In the first scenario, the participant is automatically enrolled at 3% of pay, earns an employer match of 1.5% of pay, for a total contribution rate of 4.5% per year. Real investment returns net of fees are 4%. Our participant is projected to retire with a little more than $140,000.
In the second scenario, all details are the same—except real net returns are higher, at 5% per year after costs. That gives a meaningful boost to retirement savings, which reach close to $172,000. But to take on those returns, the participant must assume higher risk—a fact not captured in this simple illustration.
But in the third and fourth scenarios, the participant earns a net real return of 4%, but contribution rates are much higher. In scenario three, the participant’s total contribution is double, at 9% of pay (assuming autoenrollment at 6% with a 3% employer match). And, in scenario four, the total contribution rate is 13% (assuming an escalation feature of 1% from 6% to 10% in the early years). In these latter cases, savings at retirement is now either $280,000 or $392,000. That’s double or nearly triple the savings from the first scenario.
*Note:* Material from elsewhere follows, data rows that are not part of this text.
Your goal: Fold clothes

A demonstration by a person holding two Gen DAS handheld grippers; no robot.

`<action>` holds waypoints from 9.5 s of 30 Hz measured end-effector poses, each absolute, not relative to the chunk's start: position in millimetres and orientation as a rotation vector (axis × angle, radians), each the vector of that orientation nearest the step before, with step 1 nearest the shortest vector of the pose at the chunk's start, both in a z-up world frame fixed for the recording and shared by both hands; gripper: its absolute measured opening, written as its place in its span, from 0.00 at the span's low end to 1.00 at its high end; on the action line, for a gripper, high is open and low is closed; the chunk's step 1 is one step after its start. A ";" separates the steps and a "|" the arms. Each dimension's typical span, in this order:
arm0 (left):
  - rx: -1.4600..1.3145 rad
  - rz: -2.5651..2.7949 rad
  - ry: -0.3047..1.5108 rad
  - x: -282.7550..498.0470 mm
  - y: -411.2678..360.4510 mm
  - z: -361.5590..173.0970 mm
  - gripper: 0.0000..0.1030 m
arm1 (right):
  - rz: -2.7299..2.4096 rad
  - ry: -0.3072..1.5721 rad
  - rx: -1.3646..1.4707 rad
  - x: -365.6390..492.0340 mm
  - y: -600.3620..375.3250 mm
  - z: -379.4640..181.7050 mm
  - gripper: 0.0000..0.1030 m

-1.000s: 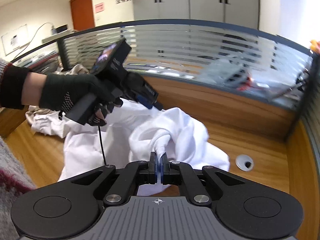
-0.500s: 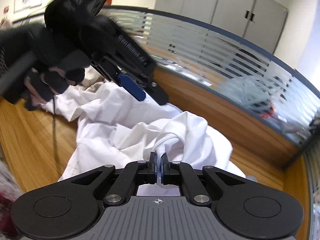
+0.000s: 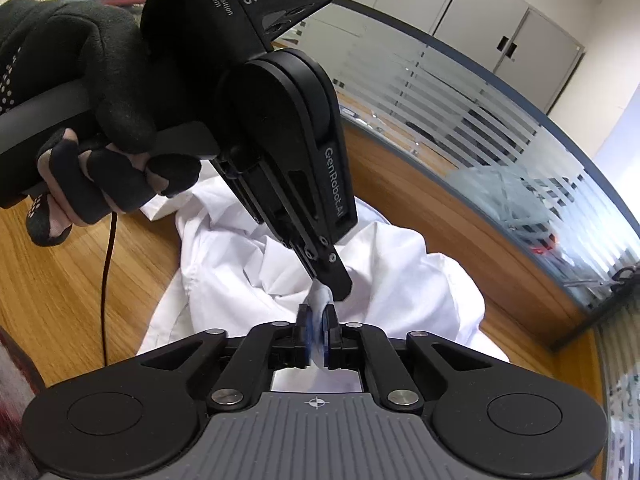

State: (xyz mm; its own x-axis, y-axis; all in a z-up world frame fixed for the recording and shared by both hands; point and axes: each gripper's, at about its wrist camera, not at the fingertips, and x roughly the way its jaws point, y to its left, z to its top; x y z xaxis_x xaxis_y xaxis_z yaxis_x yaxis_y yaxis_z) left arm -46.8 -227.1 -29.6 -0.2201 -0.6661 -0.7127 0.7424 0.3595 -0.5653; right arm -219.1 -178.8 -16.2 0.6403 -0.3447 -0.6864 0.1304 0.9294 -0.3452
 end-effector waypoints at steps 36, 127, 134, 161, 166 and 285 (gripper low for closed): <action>0.225 -1.257 1.051 -63.1 -207.1 -35.0 0.01 | -0.516 0.780 -0.004 -218.1 -294.3 -5.8 0.17; -0.017 -1.236 1.116 -42.5 -156.9 -28.7 0.01 | -0.541 0.525 1.380 -265.7 -459.1 -147.6 0.03; -0.142 -1.221 1.109 -25.4 -106.1 -3.2 0.01 | -0.638 0.499 1.228 -247.9 -452.6 -124.8 0.02; -0.314 -0.699 1.210 21.2 127.3 -60.7 0.03 | -0.745 0.642 0.650 -205.3 -434.6 -68.3 0.03; -0.297 -0.659 1.192 19.4 139.8 -61.0 0.57 | -0.704 0.640 0.661 -222.7 -427.0 -57.7 0.03; -0.295 -0.782 0.794 -51.0 65.2 161.7 0.02 | -0.365 0.241 1.000 -492.6 -363.8 145.0 0.07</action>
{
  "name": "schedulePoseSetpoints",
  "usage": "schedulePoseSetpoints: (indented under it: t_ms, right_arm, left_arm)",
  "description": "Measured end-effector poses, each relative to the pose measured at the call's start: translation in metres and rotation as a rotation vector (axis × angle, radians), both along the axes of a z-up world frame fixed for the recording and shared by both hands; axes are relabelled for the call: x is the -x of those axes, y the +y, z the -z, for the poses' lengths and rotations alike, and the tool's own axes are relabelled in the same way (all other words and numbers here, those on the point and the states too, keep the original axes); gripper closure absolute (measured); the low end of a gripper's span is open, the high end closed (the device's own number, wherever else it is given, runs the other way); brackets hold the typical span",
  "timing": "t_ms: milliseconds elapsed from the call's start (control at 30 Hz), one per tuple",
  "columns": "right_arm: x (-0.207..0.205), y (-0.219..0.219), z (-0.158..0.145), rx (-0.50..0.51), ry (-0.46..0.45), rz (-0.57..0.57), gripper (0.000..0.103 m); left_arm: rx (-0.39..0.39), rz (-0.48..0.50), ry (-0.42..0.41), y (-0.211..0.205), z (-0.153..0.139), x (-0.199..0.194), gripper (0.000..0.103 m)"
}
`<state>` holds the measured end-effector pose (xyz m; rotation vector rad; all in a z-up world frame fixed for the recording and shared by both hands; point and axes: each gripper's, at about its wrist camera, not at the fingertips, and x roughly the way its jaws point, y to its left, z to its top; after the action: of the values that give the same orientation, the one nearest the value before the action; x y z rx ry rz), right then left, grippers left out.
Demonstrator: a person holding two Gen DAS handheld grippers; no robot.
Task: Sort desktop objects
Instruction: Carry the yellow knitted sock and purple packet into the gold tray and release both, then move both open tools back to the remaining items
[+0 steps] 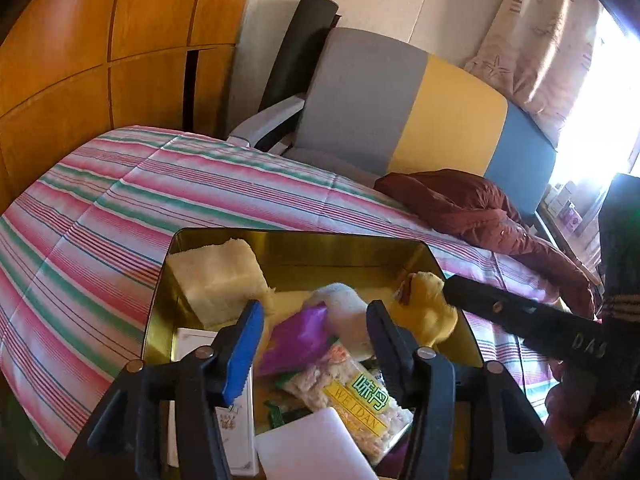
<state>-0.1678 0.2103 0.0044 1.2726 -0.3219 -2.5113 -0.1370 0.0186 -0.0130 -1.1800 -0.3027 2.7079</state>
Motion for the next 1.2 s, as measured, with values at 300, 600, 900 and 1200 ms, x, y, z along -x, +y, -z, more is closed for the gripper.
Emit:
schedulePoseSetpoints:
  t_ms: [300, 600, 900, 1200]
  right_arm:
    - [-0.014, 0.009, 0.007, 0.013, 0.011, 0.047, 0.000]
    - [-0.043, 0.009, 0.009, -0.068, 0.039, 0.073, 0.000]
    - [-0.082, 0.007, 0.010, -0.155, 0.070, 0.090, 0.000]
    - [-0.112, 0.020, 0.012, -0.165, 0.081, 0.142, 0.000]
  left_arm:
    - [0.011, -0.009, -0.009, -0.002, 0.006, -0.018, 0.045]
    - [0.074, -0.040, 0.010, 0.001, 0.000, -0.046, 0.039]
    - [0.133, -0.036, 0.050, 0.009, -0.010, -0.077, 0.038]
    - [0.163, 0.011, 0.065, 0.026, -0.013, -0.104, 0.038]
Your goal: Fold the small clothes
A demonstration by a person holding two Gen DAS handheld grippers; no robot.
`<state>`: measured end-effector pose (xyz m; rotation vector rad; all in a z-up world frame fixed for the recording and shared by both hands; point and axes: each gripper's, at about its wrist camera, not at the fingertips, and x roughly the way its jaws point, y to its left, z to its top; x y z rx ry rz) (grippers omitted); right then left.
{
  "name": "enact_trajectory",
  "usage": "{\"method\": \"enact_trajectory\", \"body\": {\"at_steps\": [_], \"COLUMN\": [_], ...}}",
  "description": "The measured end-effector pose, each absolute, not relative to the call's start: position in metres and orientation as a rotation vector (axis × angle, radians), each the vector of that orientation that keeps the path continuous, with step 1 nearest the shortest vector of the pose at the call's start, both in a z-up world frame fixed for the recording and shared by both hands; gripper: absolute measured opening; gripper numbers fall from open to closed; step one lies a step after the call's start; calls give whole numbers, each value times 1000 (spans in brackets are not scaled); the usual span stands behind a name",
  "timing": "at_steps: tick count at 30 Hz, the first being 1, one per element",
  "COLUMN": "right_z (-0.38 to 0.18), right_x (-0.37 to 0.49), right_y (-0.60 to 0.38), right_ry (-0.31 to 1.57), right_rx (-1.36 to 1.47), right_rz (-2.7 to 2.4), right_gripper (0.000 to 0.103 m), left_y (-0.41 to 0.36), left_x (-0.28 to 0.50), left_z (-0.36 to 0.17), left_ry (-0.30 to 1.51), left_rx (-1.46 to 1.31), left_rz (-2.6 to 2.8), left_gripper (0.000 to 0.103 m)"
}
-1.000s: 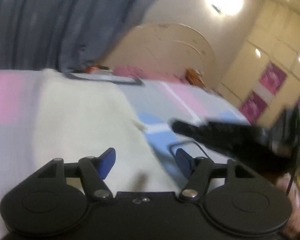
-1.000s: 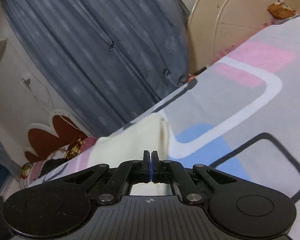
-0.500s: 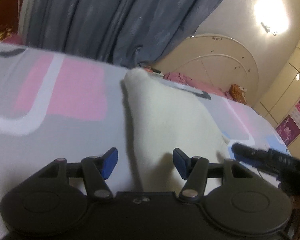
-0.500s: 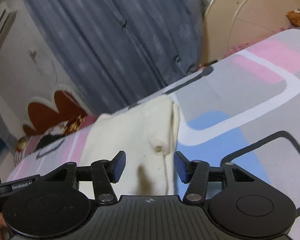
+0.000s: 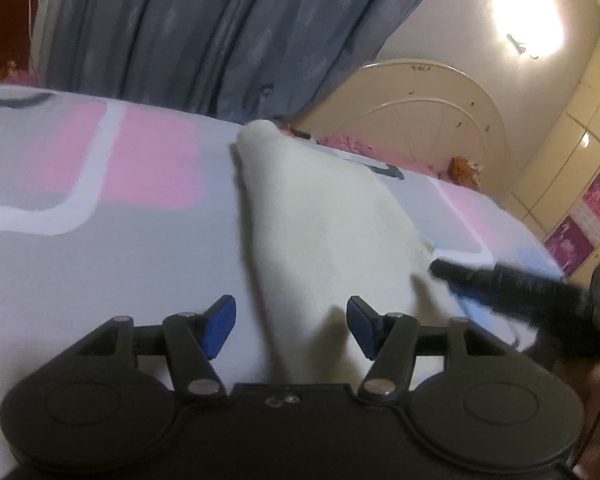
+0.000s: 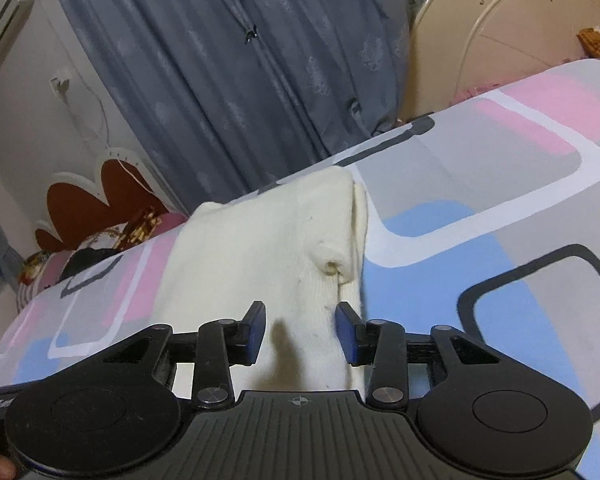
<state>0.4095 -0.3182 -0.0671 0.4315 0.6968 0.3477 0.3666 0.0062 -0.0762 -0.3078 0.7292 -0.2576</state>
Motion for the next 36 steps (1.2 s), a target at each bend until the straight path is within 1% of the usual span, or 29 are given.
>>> {"method": "enact_trajectory", "body": {"at_steps": [4, 9, 11, 16, 17, 18, 21, 22, 24, 26, 27, 28, 31, 32, 33, 34, 35, 36], "right_z": [-67, -66, -66, -63, -63, -63, -66, -68, -69, -69, -68, -66, -53, -46, -43, -46, -57, -68], "right_x": [402, 370, 359, 346, 347, 348, 351, 351, 346, 341, 340, 339, 330, 324, 318, 317, 320, 325], "right_y": [-321, -322, -321, -326, -326, -326, -323, -325, -325, -323, -322, -320, -317, -315, -313, -311, -309, -309], "right_ry": [699, 718, 735, 747, 750, 752, 776, 784, 782, 772, 762, 752, 688, 658, 632, 636, 692, 752], "right_rx": [479, 532, 548, 593, 594, 597, 571, 574, 589, 579, 579, 576, 571, 559, 551, 535, 514, 511], "right_rz": [342, 304, 293, 257, 254, 252, 206, 188, 184, 188, 207, 226, 279, 293, 305, 306, 282, 261], "right_gripper": [40, 40, 40, 40, 40, 40, 40, 40, 40, 39, 20, 6, 6, 5, 5, 5, 5, 6], "left_y": [12, 5, 1, -12, -13, -13, -10, -11, -11, -11, -10, -7, 12, 15, 18, 21, 23, 27], "left_x": [343, 318, 315, 319, 323, 327, 336, 336, 333, 330, 329, 325, 307, 303, 302, 304, 308, 309], "left_z": [-84, -83, -85, -88, -89, -89, -90, -90, -92, -95, -96, -97, -98, -100, -105, -113, -122, -127], "left_ry": [714, 692, 701, 704, 697, 692, 690, 680, 678, 682, 678, 656, 548, 549, 568, 624, 697, 724], "left_rx": [-332, -279, -272, -200, -191, -197, -238, -241, -254, -279, -294, -333, -506, -519, -528, -542, -553, -571], "left_rz": [-237, -241, -254, -246, -234, -224, -224, -222, -225, -227, -222, -215, -223, -204, -188, -173, -175, -205], "left_gripper": [55, 53, 50, 49, 46, 45, 39, 35, 25, 9, 9, 8, 7, 7, 7, 7, 5, 8]}}
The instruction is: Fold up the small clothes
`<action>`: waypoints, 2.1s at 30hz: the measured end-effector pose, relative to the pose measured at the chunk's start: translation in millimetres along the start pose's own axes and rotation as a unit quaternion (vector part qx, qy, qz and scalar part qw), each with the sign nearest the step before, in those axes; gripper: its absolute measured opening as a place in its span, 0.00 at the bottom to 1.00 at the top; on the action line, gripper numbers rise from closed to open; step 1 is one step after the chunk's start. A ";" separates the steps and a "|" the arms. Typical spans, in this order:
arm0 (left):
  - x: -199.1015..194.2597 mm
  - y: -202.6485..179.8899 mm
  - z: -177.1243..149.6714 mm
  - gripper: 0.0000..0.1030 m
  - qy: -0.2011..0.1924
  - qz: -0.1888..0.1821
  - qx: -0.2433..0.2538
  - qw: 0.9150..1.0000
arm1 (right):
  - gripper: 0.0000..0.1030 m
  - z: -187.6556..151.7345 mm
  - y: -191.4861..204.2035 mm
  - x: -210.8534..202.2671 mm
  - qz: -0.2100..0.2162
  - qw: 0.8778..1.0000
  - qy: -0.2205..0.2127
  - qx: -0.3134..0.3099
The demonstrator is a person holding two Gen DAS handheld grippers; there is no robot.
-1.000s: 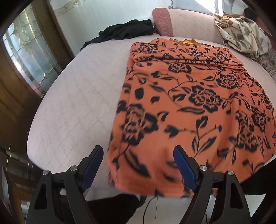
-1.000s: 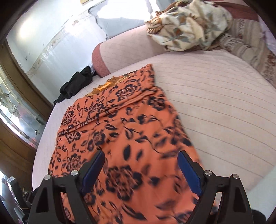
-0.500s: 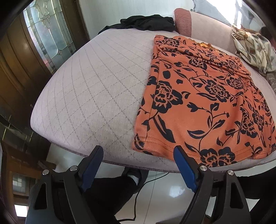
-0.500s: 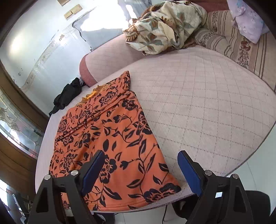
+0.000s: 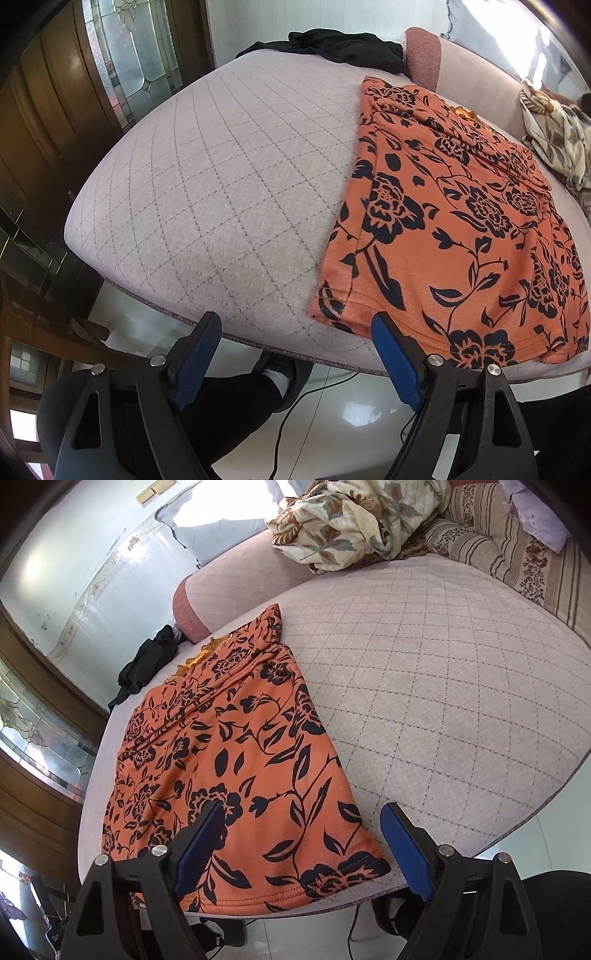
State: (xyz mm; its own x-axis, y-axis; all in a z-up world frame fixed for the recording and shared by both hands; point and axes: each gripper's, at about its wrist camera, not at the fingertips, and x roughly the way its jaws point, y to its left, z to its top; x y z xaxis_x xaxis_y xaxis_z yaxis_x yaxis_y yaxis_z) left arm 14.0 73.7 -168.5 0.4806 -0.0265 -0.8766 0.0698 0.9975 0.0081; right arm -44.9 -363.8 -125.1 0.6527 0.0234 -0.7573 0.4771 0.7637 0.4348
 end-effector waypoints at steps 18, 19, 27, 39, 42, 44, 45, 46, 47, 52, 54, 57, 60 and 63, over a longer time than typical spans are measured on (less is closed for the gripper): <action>-4.4 6.9 -3.0 0.68 -0.010 -0.052 -0.009 0.999 | 0.86 -10.8 -24.0 5.5 0.030 0.998 0.021 0.058; -4.1 7.1 -1.1 0.68 -0.010 -0.058 -0.008 0.998 | 0.86 -11.6 -26.1 7.3 0.033 0.997 0.025 0.063; 16.2 6.0 11.6 0.63 0.009 -0.078 -0.008 0.997 | 0.84 -18.8 -32.8 36.5 0.014 0.995 0.052 0.081; 24.0 5.8 18.9 0.63 0.025 -0.134 -0.002 0.991 | 0.36 -18.5 -12.4 42.9 -0.003 0.997 0.073 0.026; 26.3 1.4 22.9 0.65 0.022 -0.139 0.007 0.990 | 0.73 -18.3 -11.9 42.6 0.028 0.996 0.078 0.042; 32.3 -5.6 23.2 0.46 0.030 -0.137 0.019 0.990 | 0.72 -21.7 1.1 46.5 0.010 0.997 0.078 0.009; 35.7 -10.3 23.2 0.31 0.035 -0.128 0.026 0.991 | 0.68 -24.7 9.3 47.4 -0.013 0.997 0.076 -0.021; 34.9 -14.1 22.9 0.29 0.028 -0.116 0.037 0.992 | 0.46 -27.2 17.6 48.7 -0.044 0.995 0.072 -0.053; 33.7 -16.3 23.1 0.14 0.025 -0.119 0.047 0.991 | 0.20 -29.2 25.4 50.0 -0.071 0.991 0.070 -0.088; 20.6 -19.8 39.5 0.12 0.020 -0.171 0.069 0.983 | 0.08 -10.7 31.0 35.1 -0.025 0.993 0.070 -0.092; 10.1 -16.0 59.0 0.12 0.010 -0.206 0.063 0.977 | 0.08 7.1 31.6 24.0 0.011 0.996 0.057 -0.074; -3.5 -12.6 98.8 0.12 -0.012 -0.243 0.049 0.969 | 0.08 43.8 35.9 10.5 0.065 0.996 0.032 -0.046; -7.0 -15.2 152.0 0.12 -0.028 -0.260 0.039 0.964 | 0.08 90.9 42.7 8.9 0.097 0.995 0.006 -0.025; 3.9 -27.6 216.0 0.12 -0.041 -0.262 0.031 0.964 | 0.08 148.0 50.9 24.8 0.120 0.993 -0.015 0.006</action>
State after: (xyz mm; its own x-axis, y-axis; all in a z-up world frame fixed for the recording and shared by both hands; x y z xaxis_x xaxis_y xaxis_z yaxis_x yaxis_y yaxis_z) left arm 202.8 32.0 -68.2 0.4321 -0.5336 -0.7270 0.3723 0.8398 -0.3952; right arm 82.7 -419.8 -49.6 0.7650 0.1847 -0.6170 0.3135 0.7301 0.6072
Higher contribution rates lead to better outcomes
These results underscore how important contribution rates, not relative investment returns, are in determining retirement outcomes. On the investment side of the equation, the sponsor can control asset allocation (of the overall menu and the default fund) and investment fees, but not the equity risk premium. Contributions are directly under sponsors’ control, particularly with the growing use of automatic enrollment and automatic escalation, and the important influence of inertia in participant decision-making.
Can an employer-sponsored DC plan be certain to provide retirement security? No, not in a world of uncertain market returns. But can employers substantially improve the odds of great retirement outcomes through a well-designed policy on plan contributions? As the data shows, the answer is a definite yes. Make sure that your employees seize the day now to achieve a better tomorrow.
I’d like to thank my colleague Frank Chism in Vanguard’s Investment Strategy Group for his contributions to this piece.
 The key demographic assumptions: The participant has a starting salary of $35,000, earns 1% real wage increases per year, joins his or her DC retirement plan at age 32, and contributes for 35 years until age 67. The employer offers a $0.50 on the dollar match up to 6% of pay. These hypothetical examples do not represent the return on any particular investment and the rate is not guaranteed. The final account balance does not reflect any taxes or penalties that may be due upon distribution. Withdrawals from a tax-deferred plan before age 59½ are subject to a 10% federal penalty tax unless an exception applies.
All investing is subject to risk, including the possible loss of the money you invest.